WHAT YOU WILL DO —
Within these entries, which lines include the string "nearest"? Copy each one.

RECORD SET —
========

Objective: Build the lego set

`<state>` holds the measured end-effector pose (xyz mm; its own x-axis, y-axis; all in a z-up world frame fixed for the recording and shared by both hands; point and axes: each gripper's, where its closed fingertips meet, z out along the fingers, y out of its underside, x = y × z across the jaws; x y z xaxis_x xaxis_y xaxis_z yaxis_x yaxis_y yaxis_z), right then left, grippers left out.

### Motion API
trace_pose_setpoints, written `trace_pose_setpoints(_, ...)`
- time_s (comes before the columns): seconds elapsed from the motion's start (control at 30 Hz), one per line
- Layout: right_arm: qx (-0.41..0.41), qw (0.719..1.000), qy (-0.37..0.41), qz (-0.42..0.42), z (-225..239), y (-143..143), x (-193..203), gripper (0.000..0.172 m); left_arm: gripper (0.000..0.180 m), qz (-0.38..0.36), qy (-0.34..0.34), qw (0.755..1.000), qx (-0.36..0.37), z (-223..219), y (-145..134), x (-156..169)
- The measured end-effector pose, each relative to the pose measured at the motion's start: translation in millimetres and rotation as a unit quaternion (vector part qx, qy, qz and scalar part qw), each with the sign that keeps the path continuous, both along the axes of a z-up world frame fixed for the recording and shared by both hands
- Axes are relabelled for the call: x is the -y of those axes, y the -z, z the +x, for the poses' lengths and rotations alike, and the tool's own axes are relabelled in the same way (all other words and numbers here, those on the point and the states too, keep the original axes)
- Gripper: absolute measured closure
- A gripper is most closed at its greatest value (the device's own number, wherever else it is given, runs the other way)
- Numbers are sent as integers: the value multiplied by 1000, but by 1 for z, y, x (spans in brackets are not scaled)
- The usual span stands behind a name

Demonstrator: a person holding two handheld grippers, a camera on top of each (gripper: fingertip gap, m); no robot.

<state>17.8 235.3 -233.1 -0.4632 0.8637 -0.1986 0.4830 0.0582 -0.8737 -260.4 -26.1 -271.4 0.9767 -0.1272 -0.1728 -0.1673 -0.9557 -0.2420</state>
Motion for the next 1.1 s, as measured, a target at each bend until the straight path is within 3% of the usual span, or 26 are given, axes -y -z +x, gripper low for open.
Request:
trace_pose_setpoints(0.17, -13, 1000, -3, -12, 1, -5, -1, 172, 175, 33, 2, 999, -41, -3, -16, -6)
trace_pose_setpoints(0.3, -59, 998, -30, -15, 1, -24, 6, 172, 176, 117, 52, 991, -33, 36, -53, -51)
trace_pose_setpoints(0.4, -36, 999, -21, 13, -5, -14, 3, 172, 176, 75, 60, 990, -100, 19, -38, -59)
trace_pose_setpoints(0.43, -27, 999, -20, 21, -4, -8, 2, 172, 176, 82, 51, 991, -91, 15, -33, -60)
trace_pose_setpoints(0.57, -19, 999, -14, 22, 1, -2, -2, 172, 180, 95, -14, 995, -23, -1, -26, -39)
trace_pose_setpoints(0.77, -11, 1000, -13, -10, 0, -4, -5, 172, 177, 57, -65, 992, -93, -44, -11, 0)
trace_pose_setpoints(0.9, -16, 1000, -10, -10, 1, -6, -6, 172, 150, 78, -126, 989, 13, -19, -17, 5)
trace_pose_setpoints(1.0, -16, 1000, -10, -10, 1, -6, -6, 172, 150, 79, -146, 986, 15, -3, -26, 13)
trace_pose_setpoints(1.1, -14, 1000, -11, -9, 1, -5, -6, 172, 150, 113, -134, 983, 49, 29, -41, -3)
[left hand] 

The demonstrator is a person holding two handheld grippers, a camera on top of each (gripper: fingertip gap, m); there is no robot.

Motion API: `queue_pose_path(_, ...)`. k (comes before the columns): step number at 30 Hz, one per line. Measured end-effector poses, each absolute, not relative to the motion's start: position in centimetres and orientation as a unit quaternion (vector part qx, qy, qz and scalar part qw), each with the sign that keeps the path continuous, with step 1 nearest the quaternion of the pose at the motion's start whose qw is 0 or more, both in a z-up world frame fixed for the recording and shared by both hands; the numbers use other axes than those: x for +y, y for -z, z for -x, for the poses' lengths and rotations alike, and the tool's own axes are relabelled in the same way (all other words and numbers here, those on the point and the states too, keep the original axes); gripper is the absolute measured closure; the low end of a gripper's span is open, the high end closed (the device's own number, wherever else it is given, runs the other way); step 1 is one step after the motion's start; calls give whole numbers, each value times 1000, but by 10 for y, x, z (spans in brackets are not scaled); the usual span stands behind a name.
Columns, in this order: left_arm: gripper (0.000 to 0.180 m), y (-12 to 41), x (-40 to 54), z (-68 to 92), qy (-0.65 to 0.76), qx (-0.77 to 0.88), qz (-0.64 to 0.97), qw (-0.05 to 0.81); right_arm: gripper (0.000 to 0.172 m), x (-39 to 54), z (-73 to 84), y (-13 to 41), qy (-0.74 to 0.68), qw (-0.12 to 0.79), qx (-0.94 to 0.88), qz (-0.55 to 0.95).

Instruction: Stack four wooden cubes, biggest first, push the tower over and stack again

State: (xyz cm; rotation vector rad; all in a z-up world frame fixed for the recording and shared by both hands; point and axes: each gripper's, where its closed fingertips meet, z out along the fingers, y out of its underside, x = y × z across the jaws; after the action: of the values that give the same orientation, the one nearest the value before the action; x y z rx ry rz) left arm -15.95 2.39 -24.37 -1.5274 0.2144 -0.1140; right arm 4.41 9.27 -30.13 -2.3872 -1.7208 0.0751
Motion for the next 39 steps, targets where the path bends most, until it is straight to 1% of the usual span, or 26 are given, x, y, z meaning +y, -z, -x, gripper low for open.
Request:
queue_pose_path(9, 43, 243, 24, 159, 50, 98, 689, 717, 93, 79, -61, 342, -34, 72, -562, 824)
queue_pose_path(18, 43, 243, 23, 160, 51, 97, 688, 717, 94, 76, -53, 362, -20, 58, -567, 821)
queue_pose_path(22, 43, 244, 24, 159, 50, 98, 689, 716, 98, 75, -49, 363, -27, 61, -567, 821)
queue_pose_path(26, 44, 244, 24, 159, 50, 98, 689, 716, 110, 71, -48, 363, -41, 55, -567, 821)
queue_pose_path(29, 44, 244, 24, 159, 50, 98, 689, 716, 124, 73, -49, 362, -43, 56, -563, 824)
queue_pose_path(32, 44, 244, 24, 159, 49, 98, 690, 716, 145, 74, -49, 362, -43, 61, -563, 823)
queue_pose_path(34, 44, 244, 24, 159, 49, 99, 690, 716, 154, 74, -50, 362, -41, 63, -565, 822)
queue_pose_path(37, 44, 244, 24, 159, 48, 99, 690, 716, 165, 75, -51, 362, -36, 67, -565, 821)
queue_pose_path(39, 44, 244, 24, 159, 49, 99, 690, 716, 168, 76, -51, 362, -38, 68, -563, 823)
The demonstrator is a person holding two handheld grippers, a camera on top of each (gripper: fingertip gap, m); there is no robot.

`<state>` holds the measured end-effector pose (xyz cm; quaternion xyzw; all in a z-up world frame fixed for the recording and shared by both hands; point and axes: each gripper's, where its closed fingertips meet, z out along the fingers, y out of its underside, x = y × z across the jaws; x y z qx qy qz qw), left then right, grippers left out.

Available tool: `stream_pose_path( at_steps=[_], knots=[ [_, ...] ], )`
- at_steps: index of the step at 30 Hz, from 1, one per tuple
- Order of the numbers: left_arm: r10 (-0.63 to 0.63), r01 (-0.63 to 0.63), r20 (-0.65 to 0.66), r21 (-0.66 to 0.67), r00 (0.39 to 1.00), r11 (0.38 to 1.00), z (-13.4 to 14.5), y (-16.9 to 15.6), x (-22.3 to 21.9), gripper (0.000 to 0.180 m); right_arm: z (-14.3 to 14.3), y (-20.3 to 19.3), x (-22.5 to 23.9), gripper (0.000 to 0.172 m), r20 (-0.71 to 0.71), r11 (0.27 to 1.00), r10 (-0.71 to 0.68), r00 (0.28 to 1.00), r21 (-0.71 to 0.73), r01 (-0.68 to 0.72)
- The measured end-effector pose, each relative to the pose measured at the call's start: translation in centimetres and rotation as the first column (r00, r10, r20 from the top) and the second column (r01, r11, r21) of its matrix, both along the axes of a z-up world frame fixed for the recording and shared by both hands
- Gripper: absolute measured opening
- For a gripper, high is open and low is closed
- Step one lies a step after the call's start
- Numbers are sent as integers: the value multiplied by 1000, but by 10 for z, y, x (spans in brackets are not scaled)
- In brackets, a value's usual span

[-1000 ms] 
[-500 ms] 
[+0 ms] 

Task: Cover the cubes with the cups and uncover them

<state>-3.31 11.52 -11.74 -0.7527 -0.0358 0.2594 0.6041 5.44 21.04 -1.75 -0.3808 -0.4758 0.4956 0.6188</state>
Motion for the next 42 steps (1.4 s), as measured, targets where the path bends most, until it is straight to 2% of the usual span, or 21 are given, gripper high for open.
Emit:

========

ANSWER FOR THIS EXERCISE —
Motion API: `queue_pose_path(_, ...)`. k (comes before the columns): step number at 30 Hz, one per line. Measured end-effector poses, each absolute, not relative to the motion's start: position in centimetres and orientation as a unit quaternion (vector part qx, qy, qz and scalar part qw), each with the sign that keeps the path continuous, with step 1 nearest the quaternion of the pose at the motion's start whose qw is 0 or more, both in a z-up world frame fixed for the recording and shared by both hands; the numbers use other axes than those: x for +y, y for -z, z for -x, for the poses' lengths and rotations alike, and the tool's own axes are relabelled in the same way (all other words and numbers here, those on the point and the states too, keep the original axes); gripper is the absolute measured closure; the low end of a gripper's span is open, the high end closed (the device's own number, wherever else it is given, runs the other way); step 1 is one step after the motion's start; calls give whole numbers, each value times 1000, but by 10 for y, x, z (spans in brackets are not scaled); the usual span stands behind a name.
State: (xyz cm; rotation vector rad; all in a z-up world frame fixed for the recording and shared by both hands; point and axes: each gripper's, where its closed fingertips meet, z out along the fingers, y out of its underside, x = y × z across the jaws; after the action: of the values that give the same orientation, the one nearest the value before the action; x y z rx ry rz) left arm -15.95 2.39 -24.37 -1.5274 0.2144 -0.1140; right arm 4.41 9.27 -30.13 -2.3872 -1.7208 0.0751

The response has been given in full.